Directions for this task: Return all of the material exactly; no line may be dropped.

Supplied information:
▼

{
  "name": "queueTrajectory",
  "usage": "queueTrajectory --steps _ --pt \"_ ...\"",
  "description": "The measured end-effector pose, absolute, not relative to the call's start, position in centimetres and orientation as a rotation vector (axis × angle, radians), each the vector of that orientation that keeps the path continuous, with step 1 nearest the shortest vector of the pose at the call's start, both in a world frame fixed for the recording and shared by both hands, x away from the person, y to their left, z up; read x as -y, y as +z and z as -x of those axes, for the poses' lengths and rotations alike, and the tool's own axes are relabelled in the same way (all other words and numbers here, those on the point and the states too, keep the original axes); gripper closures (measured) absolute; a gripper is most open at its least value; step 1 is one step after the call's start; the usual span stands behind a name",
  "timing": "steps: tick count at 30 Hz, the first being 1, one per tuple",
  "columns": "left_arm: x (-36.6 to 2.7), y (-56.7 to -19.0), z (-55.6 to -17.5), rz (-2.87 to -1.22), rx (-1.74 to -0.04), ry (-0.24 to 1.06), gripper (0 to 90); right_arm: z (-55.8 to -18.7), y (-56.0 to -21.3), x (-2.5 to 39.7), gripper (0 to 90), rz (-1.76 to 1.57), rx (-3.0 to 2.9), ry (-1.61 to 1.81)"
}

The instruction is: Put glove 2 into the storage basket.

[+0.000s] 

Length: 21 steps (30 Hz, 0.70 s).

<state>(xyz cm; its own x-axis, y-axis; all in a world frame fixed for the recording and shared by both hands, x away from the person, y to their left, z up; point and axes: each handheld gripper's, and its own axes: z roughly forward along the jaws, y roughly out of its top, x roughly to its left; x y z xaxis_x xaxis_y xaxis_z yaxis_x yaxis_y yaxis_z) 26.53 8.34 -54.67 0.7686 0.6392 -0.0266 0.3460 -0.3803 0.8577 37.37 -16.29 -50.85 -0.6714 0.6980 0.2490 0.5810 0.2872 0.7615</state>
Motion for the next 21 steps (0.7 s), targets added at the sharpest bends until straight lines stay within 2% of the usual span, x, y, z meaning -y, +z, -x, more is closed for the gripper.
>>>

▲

Response to this exercise:
{
  "name": "queueTrajectory",
  "usage": "queueTrajectory --steps _ --pt \"_ ...\"",
  "description": "The measured end-effector pose, absolute, not relative to the call's start, position in centimetres and orientation as a rotation vector (axis × angle, radians), each the vector of that orientation that keeps the path continuous, with step 1 nearest the shortest vector of the pose at the call's start, both in a world frame fixed for the recording and shared by both hands, x away from the person, y to their left, z up; read x as -y, y as +z and z as -x of those axes, for the poses' lengths and rotations alike, and the tool's own axes are relabelled in the same way (all other words and numbers here, those on the point and the states too, keep the original axes); gripper closures (measured) absolute; a gripper is most open at its least value; step 1 is one step after the call's start; the usual span stands behind a name",
  "timing": "steps: tick count at 30 Hz, the first being 1, one per tuple",
  "columns": "left_arm: x (-36.6 to 2.7), y (-56.7 to -19.0), z (-55.6 to -17.5), rz (-2.87 to -1.22), rx (-1.74 to -0.04), ry (-0.24 to 1.06), gripper (0 to 90); right_arm: z (-55.8 to -18.7), y (-56.0 to -21.3), x (-2.5 to 39.7), gripper (0 to 90), rz (-1.76 to 1.57), rx (-3.0 to 2.9), ry (-1.61 to 1.81)"
}

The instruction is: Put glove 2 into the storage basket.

[+0.000s] 

Length: 21 steps (30 Hz, 0.70 s).

<state>(xyz cm; its own x-axis, y-axis; all in a world frame fixed for the recording and shared by both hands, x away from the person, y to their left, z up; point and axes: each handheld gripper's, and its own axes: z roughly forward along the jaws, y roughly out of its top, x roughly to its left; x y z xaxis_x xaxis_y xaxis_z yaxis_x yaxis_y yaxis_z) 26.53 8.34 -54.67 0.7686 0.6392 -0.0266 0.3460 -0.3803 0.8577 37.37 -16.29 -50.85 -0.6714 0.6980 0.2490 0.5810 0.2872 0.7615</state>
Motion for the next 21 steps (0.7 s), targets added at the sharpest bends until straight lines stay within 2% of the usual span, x, y, z meaning -y, +z, -x, more is closed for the gripper.
>>>

No additional work remains on the exercise.